As an important forage crop, alfalfa is often cultivated in marginal environments, which are typically characterized by multiple abiotic stresses such as drought, salinization, and low temperatures. These stress conditions severely affect the growth and yield of alfalfa. In recent years, studies have shown that SCPL proteins play a key role in plant stress responses.
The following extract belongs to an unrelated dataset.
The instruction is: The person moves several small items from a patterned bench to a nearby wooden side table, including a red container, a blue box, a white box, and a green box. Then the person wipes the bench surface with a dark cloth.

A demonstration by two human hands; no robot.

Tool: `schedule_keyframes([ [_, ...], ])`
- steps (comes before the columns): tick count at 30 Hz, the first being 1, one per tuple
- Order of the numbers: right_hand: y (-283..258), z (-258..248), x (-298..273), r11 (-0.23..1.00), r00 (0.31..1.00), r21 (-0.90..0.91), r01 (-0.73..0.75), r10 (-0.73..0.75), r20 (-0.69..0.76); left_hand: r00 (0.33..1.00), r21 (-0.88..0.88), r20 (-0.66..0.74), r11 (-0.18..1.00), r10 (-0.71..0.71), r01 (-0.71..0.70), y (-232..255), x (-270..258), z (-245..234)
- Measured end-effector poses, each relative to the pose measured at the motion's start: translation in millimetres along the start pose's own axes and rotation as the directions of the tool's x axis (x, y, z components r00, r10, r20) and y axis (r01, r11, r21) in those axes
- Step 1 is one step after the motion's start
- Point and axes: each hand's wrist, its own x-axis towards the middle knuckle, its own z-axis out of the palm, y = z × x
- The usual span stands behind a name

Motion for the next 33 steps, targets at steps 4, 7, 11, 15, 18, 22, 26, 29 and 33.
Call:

For example, SCPL genes in tea plants are involved in the synthesis of galloylated catechins, enhancing the plants' tolerance to environmental stresses^[11]. In purple coneflower (Echinacea purpurea), SCPL enzymes catalyze the production of chicoric acid, which helps plants resist pathogens and adverse conditions^[12]. Arabidopsis plants overexpressing TaSCPL184-6D reportedly showed elevated proline levels and reduced malondialdehyde content, which contributed to improved tolerance to salt and drought stresses^[22]. Given the unique stress challenges faced by alfalfa in marginal environments, it is hypothesized that the SCPL gene family may play an important role in alfalfa's stress adaptation. Therefore, this study aims to comprehensively analyze the SCPL gene family in alfalfa, including the number of genes, their structure, chromosomal distribution, and phylogenetic relationships. Moreover, the detailed analysis of the SCPL gene family will help elucidate its functions in alfalfa and other closely related species. These efforts will enable researchers to gain a deeper understanding of the evolution, diversity, and physiological roles of the SCPL gene family.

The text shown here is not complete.